Opinion: My first Zaha

Click to enlarge
Dongdaemun Design Plaza (DDP) in Seoul, South Korea. Designed by Zaha Hadid and Samoo and completed 2011.

Dongdaemun Design Plaza (DDP) in Seoul, South Korea. Designed by Zaha Hadid and Samoo and completed 2011. Image: Warren Whyte

1 of 4
Dongdaemun Design Plaza in Seoul, South Korea.

Dongdaemun Design Plaza in Seoul, South Korea. Image: Robert Koehler

2 of 4
Hadid's Dongdaemun Design Plaza. The landmark is the centrepiece of South Korea's fashion hub and a popular tourist destination.

Hadid’s Dongdaemun Design Plaza. The landmark is the centrepiece of South Korea’s fashion hub and a popular tourist destination. Image: Robert Koehler

3 of 4
LED installation at Dongdaemun Design Plaza.

LED installation at Dongdaemun Design Plaza. Image: Robert Koehler

4 of 4

Architectural graduate Sharon Lam writes of her experience with Zaha Hadid's Dongdaemun Design Plaza in central Seoul.

It is often easier, as an architecture student, to judge the work of a distant architect than the work of a classmate’s or one’s own. This can verge on arrogance, as in the example of myself.

In my fourth year of architecture school, I held the strong belief that I was too good for Zaha Hadid. But I’d say that I wasn’t the only one! She made it easy – one-note blobs, vague forms noncommittally pinched here and there, someone getting carried away in Parametrics 101 – classic Zaha-isms, a style and nothing more.

Then there were her dismissive comments over the poor conditions of migrant workers in Qatar, many who were involved in constructing her Al-Wakrah stadium. And yet, when most people think of architects who are women, they jump immediately to Zaha. If we’re lucky, perhaps Kazuyo Sejima as a follow up, only she would likely be referred to as ‘the SANAA lady’.

Dongdaemun Design Plaza in Seoul, South Korea. Image:  Robert Koehler

So, my self-made one-way beef with Zaha was complicated. But the crux of my beef lay with her designs. They objectively were pseudo-spacey and warpy, which isn’t a problem in itself but it was what they projected – an outdated notion of what a single person thought the future should look like – that irked me. It made no room for anything else.

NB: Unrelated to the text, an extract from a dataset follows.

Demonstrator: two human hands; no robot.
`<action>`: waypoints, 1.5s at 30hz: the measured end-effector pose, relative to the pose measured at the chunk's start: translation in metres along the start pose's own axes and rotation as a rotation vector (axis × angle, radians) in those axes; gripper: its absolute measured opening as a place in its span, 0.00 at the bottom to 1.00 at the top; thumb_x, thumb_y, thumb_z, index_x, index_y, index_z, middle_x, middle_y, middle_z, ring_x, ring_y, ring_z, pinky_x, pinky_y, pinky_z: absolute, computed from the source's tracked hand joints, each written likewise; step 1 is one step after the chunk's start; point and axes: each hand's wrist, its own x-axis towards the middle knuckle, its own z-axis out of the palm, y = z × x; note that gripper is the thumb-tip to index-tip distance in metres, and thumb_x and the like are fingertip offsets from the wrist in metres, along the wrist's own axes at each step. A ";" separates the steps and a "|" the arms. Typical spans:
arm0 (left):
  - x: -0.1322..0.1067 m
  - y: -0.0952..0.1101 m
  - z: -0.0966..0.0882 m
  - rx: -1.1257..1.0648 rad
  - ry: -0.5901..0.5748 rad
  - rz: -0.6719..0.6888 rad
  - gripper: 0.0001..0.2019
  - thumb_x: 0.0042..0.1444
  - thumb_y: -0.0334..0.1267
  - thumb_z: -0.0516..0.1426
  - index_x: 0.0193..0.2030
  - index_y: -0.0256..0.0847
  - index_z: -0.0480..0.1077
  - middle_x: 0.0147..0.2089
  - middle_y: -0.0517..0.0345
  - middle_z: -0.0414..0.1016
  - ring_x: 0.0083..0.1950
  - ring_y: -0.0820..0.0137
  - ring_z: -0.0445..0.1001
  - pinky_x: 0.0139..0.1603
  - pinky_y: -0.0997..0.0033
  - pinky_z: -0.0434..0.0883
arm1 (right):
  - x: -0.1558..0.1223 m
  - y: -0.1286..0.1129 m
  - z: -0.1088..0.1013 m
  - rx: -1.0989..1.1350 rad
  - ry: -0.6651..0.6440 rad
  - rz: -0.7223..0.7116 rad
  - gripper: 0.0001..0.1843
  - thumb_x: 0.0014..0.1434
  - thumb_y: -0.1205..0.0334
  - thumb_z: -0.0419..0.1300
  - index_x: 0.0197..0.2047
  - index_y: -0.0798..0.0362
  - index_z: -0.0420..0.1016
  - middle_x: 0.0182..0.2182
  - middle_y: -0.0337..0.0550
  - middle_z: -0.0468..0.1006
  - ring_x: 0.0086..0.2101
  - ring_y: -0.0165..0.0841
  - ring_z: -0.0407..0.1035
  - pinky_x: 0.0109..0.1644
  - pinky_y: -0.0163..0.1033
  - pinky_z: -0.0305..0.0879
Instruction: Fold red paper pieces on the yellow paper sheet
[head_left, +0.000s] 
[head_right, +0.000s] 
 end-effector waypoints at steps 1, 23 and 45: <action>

Returning to my arrogance, I had arrived at this stance without ever having visited a Zaha Hadid building in person. Which is fair enough when you live at the bottom of the world! But in the middle of my fourth year, I found myself a little less at the bottom of the world in Seoul, South Korea. I knew that one of Hadid’s blobs lived in Seoul, with the blob’s name being the Dongdaemun Design Plaza. My chance to hate-visit one of her buildings was here. 

Now, if you google Dongdaemun Design Plaza and aren’t always the most detail oriented (good thing that never comes up in architectural work), you will come across a lot of emphasis on how the DDP is in a 24-hour shopping district. So, with ‘24-hour’ and nothing else stuck in my head, when the day came for my travel partner and I to spend the day in the Dongdaemun area, we thought that Hadid would be best to see at the very end.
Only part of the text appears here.